In Pro Settings, upload a logo (PNG or SVG, stored as a WordPress media attachment), set your agency name, an optional tagline, a primary color (hex), and an accent color. These replace the SteadyPress mark, eyebrow, footer credit, primary color, and accent color in the rendered report and the single-file HTML download. The WordPress admin chrome stays SteadyPress-branded — white-label is for the deliverable.

In the report viewer (Pro tier), click “Rotate URL.” A new public URL token is generated and the static HTML is re-written to the new location. The old URL stops working immediately. Use it to revoke external access after sending, or if a URL has been forwarded too widely.
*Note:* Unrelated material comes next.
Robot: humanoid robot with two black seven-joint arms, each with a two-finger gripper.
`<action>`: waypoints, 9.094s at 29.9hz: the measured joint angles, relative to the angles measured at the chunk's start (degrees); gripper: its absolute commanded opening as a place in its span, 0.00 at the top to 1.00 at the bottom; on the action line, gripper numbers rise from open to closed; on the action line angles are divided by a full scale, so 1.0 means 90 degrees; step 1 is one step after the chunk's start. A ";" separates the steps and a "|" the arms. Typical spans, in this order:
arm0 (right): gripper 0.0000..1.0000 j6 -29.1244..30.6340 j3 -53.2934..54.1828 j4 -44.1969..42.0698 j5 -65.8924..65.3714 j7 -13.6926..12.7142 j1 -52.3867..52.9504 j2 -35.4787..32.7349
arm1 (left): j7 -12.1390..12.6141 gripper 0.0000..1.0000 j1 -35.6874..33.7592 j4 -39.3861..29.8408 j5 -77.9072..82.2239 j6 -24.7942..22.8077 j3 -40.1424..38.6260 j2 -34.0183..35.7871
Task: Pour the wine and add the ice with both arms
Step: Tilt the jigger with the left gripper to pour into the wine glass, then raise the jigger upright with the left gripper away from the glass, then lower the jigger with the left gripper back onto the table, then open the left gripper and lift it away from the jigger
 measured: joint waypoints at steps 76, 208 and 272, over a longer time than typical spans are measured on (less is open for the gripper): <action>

Yes — both tiers. The “Delete Report” action removes the static HTML file from disk, deletes the database row, and cancels any pending background jobs for that scan. The free tier’s revocation path for a leaked URL is Delete (since free doesn’t have token rotation).

No. The static HTML includes <meta name="robots" content="noindex,nofollow">, plus an X-Robots-Tag header where the server supports it. The report token URL is intentionally not search-discoverable — reports can contain security findings.

Depends on page count and external API queue depth. A homepage-only scan is typically 1–3 minutes. A full scan (homepage + 5 pages) takes 5–15 minutes, with PageSpeed Insights as the slowest sub-step (PSI runs as per-page sub-jobs). Sections run in parallel where possible; you can leave the WP admin tab and the scan continues.

Both are SteadyPress plugins, sold separately. SteadyScore answers “are my plugins trustworthy?” — per-plugin scoring, ongoing monitoring, useful on a long-running install. SiteReview answers “is my site in good shape?” — a comprehensive point-in-time audit producing a client deliverable. Different question, different shape, different usage pattern.